Thought I would start a new thread for WNY as I've noticed a lot of new members from the area and couple who are no longer...

Amherst, Williamsville, Clarence, for me....

AIM: gotgrasslco


----------



## qualitylawncare (Jan 16, 2004)

I'm out in Scottsville, south of Rochester about 20 minutes..

Service Areas:

Scottsville
Wheatland
Chili
Avon
Mendon
Victor
Greece

AIM: skiinkriegz

Let it snow!


----------



## ADLAWNCUTTERS (May 24, 2001)

*wny members*

hi gang im still here , al from a & d lawn cutters ,buffalo,n.y.


----------



## mikekinney (Jan 3, 2004)

Hey Guy's

This is Mike from Pulaski.It won't be long now (SNOW) Is a coming.


----------



## 042500hd (Oct 10, 2004)

*Southtowns*

Hamburg, Orchard Park, for me. Plowing part time....my first year.


----------



## PetalsandPines (Mar 26, 2001)

*Checking in*

Buffalo, South Cheektowaga, Lancaster, West Seneca reporting for duty.


----------



## frankmd73 (Nov 9, 2004)

*wny for me 2*

amherst, tonawanda,williamsville,n.falls...let me know if you need anything


----------



## Got Grass? (Feb 18, 2001)

Frank I tried to PM ya it's telling me you disabled it. Could just be it's disabled again by the mod  .... if so shoot me your E-mail addy...


----------



## Grn Mtn (Sep 21, 2004)

*Rochester NY*

Plowing Greece and Irondeqoit here. Any one in Hamburg know Ray Weirsba? I used to work for him when I lived of Elmood Ave.


----------



## Staffordnursery (Nov 18, 2004)

*In Batavia, Leroy area*

I have a couple of plow trucks in the Batavia, Leroy area. I normally only keep one on the road, leaving the blade on the summer truck as a back up that I havent had to exercise in three years.
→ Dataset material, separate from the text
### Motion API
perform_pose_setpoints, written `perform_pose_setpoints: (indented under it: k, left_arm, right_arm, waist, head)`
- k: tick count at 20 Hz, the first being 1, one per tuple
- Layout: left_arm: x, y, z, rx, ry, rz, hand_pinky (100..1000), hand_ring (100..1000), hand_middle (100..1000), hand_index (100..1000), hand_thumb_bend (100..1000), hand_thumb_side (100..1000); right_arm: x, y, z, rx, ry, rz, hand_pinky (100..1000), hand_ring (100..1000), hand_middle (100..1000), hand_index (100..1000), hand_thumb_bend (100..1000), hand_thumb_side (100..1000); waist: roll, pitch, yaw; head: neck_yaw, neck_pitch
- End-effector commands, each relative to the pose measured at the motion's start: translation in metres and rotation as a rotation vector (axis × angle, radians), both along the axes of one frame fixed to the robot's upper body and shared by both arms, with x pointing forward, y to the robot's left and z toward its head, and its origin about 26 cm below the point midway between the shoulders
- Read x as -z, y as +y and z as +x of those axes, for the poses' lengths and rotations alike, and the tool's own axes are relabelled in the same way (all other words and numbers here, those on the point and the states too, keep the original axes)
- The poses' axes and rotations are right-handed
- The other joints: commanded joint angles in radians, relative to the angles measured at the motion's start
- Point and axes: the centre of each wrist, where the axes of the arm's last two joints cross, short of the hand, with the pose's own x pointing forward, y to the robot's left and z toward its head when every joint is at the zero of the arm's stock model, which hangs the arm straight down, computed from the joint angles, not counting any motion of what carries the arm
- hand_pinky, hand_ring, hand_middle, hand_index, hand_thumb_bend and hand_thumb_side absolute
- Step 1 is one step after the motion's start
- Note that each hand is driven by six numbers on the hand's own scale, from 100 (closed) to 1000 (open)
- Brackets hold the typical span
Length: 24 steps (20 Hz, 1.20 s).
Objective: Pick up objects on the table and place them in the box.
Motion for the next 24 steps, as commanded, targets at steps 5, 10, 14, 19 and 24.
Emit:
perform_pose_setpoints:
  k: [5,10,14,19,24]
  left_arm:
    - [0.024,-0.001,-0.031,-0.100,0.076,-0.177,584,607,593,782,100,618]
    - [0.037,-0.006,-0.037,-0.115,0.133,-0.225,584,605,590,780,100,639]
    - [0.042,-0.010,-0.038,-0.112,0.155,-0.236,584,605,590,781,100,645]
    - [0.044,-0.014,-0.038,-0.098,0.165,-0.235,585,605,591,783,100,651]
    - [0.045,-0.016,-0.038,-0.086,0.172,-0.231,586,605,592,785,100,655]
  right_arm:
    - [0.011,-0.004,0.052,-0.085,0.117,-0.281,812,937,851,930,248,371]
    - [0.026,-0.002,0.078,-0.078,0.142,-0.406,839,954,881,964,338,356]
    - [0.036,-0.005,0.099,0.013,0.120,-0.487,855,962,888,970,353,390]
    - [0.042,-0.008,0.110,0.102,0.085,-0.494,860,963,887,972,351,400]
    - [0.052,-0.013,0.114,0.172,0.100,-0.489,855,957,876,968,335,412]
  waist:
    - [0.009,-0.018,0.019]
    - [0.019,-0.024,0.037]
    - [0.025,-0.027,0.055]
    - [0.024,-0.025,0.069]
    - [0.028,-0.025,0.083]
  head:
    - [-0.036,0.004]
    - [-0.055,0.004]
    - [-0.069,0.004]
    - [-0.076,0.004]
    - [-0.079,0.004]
Both older but low milage.

1993 Ford F-350 with western plow
1988 Chev K2500 with Fisher plow

Used on Christmas tree farm and to keep family members driveways clear.
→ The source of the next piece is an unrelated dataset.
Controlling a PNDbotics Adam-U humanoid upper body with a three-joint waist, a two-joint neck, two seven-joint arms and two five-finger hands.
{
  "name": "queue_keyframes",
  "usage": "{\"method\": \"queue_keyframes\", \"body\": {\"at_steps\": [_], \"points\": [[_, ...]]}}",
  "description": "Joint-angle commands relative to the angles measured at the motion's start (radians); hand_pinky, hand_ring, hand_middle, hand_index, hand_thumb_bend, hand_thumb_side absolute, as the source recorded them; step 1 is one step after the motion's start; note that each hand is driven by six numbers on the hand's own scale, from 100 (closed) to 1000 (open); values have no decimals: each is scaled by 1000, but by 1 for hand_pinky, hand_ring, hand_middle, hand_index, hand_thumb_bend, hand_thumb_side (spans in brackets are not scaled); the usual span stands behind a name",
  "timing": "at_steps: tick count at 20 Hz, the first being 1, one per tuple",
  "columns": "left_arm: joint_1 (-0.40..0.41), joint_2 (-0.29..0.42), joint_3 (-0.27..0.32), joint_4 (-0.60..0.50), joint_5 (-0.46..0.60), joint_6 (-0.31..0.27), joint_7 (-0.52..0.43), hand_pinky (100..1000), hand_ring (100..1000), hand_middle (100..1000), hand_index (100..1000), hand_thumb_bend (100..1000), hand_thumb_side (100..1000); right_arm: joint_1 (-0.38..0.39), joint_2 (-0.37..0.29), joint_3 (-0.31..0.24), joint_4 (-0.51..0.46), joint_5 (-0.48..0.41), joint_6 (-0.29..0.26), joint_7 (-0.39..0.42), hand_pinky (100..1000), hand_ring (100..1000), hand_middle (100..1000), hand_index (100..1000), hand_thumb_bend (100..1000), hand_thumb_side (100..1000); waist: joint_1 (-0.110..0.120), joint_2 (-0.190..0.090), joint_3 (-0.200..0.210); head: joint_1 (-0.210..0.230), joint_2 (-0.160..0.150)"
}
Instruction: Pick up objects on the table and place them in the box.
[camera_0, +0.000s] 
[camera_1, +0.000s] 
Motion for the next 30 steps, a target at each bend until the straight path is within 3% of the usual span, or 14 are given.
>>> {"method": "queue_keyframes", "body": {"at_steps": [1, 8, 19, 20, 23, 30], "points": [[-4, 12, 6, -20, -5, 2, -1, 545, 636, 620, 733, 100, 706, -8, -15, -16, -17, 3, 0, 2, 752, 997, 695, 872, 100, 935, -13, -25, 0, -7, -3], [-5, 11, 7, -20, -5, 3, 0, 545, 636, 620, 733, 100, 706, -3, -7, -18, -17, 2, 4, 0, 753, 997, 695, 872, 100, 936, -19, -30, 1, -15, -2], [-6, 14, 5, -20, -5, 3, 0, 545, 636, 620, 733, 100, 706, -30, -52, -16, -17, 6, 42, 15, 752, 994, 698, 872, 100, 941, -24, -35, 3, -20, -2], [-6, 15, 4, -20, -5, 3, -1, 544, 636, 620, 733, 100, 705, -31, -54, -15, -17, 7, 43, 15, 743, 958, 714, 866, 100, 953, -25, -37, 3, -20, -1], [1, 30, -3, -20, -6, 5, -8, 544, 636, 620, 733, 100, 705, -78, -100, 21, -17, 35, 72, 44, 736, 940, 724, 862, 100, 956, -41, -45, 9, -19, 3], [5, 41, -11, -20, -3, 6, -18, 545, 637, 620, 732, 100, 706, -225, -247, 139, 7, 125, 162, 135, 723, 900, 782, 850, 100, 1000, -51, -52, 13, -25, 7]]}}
What do you guys pay for subs?

Ron


----------



## Dstosh (Dec 30, 2003)

I live In The town Of lockport, We service, the lockport, gasport and middleport areas.
I am about 20 minutes south of lake ontario


----------



## mole (Oct 18, 2003)

williamsville,E.Amherst and Clarence for me.


----------



## KSWART (Dec 18, 2004)

Sloan, Cheektowaga, & Buffalo here. And will plow anywhere needed if the snow misses us. Nice to meet you all.
Kevin


----------



## Ken1zk (Dec 19, 2004)

I'm from Hamburg (Cloverbank area) and available to help out if you need me, Im a full time operation so feel free to call anytime
Ken Kuberski
Kuberski Enterprises
627-5745
Cell 867-8836
Email [email protected]


----------



## Silverhowie (Sep 28, 2004)

Plowing the Greece area in Rochester, NY :waving: 
Still waiting for the snow to stop avoiding my area!


----------



## NeverTooLate (Oct 13, 2005)

*In Brockport, Rochester, NY*

My name is Dave. I am new and also reporting for duty. Just starting out.

Regards,
NeverTooLate


----------



## JTW (Sep 12, 2005)

I'm in Gates...


----------